» **EXERCISE DIRECTIONS**:
Please copy out every line of the data word for word.
+--
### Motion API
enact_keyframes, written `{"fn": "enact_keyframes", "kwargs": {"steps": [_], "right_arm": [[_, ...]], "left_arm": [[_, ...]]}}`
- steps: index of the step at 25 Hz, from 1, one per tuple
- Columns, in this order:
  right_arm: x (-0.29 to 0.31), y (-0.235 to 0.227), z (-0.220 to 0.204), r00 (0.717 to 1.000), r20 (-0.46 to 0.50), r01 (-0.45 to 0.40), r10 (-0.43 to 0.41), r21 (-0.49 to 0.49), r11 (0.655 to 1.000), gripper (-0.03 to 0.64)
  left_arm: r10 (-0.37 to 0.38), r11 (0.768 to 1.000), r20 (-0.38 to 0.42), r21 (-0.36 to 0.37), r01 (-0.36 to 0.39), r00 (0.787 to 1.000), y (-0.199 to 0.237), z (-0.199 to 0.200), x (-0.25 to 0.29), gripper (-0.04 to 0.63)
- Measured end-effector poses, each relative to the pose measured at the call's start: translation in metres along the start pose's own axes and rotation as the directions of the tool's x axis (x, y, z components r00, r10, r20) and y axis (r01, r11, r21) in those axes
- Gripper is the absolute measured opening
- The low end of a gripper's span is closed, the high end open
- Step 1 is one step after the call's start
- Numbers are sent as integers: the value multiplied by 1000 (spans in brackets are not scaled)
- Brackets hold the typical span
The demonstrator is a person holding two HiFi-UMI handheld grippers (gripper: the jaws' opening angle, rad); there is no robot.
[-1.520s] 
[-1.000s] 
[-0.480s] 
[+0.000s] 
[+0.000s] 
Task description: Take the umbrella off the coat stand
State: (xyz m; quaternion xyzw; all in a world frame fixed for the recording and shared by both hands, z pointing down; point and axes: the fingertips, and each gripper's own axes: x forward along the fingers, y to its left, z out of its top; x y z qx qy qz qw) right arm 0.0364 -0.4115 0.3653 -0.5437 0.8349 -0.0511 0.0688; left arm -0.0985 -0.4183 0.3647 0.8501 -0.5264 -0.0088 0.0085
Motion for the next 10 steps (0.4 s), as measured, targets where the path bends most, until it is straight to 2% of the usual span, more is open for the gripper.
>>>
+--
» **RESPONSE**:
### Motion API
enact_keyframes, written `{"fn": "enact_keyframes", "kwargs": {"steps": [_], "right_arm": [[_, ...]], "left_arm": [[_, ...]]}}`
- steps: index of the step at 25 Hz, from 1, one per tuple
- Columns, in this order:
  right_arm: x (-0.29 to 0.31), y (-0.235 to 0.227), z (-0.220 to 0.204), r00 (0.717 to 1.000), r20 (-0.46 to 0.50), r01 (-0.45 to 0.40), r10 (-0.43 to 0.41), r21 (-0.49 to 0.49), r11 (0.655 to 1.000), gripper (-0.03 to 0.64)
  left_arm: r10 (-0.37 to 0.38), r11 (0.768 to 1.000), r20 (-0.38 to 0.42), r21 (-0.36 to 0.37), r01 (-0.36 to 0.39), r00 (0.787 to 1.000), y (-0.199 to 0.237), z (-0.199 to 0.200), x (-0.25 to 0.29), gripper (-0.04 to 0.63)
- Measured end-effector poses, each relative to the pose measured at the call's start: translation in metres along the start pose's own axes and rotation as the directions of the tool's x axis (x, y, z components r00, r10, r20) and y axis (r01, r11, r21) in those axes
- Gripper is the absolute measured opening
- The low end of a gripper's span is closed, the high end open
- Step 1 is one step after the call's start
- Numbers are sent as integers: the value multiplied by 1000 (spans in brackets are not scaled)
- Brackets hold the typical span
The demonstrator is a person holding two HiFi-UMI handheld grippers (gripper: the jaws' opening angle, rad); there is no robot.
[-1.520s] 
[-1.000s] 
[-0.480s] 
[+0.000s] 
[+0.000s] 
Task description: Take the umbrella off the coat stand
State: (xyz m; quaternion xyzw; all in a world frame fixed for the recording and shared by both hands, z pointing down; point and axes: the fingertips, and each gripper's own axes: x forward along the fingers, y to its left, z out of its top; x y z qx qy qz qw) right arm 0.0364 -0.4115 0.3653 -0.5437 0.8349 -0.0511 0.0688; left arm -0.0985 -0.4183 0.3647 0.8501 -0.5264 -0.0088 0.0085
Motion for the next 10 steps (0.4 s), as measured, targets where the path bends most, until it is straight to 2% of the usual span, more is open for the gripper.
>>>

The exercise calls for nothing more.